[Start of Attachment]

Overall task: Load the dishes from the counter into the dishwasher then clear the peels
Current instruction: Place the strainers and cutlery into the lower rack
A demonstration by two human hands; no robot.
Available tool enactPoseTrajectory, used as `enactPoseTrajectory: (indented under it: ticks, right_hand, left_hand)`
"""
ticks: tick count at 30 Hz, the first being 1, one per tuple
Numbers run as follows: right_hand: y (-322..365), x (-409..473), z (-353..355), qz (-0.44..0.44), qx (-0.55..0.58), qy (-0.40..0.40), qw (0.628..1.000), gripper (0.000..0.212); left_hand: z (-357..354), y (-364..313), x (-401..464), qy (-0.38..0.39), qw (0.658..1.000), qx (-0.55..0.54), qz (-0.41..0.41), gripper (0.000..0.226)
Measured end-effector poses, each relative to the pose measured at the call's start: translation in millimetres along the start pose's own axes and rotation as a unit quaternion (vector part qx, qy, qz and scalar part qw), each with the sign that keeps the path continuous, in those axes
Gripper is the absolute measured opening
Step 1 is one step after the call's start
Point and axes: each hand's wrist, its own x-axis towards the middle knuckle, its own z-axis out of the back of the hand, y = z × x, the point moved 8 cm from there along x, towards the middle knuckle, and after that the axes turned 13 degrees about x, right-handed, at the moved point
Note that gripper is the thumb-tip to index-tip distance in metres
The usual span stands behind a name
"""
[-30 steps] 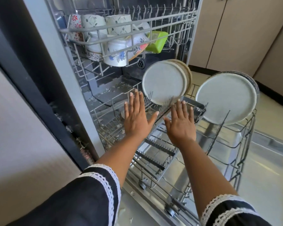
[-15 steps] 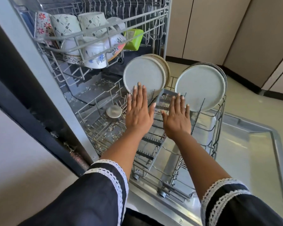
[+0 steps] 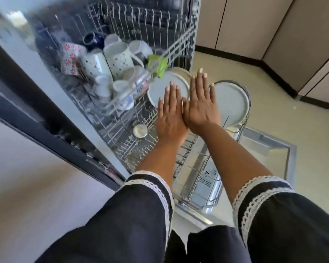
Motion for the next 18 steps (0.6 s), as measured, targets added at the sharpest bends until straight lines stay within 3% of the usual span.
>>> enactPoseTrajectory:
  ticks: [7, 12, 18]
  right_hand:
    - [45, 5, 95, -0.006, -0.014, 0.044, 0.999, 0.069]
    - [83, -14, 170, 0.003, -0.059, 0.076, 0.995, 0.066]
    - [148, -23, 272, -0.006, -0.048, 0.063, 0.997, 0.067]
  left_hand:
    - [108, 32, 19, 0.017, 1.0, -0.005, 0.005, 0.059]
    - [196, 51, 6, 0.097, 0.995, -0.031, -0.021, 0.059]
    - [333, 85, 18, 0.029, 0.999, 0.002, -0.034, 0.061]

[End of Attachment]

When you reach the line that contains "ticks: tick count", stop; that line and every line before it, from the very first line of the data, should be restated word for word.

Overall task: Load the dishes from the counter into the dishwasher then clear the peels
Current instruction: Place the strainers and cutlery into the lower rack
A demonstration by two human hands; no robot.
Available tool enactPoseTrajectory, used as `enactPoseTrajectory: (indented under it: ticks, right_hand, left_hand)`
"""
ticks: tick count at 30 Hz, the first being 1, one per tuple

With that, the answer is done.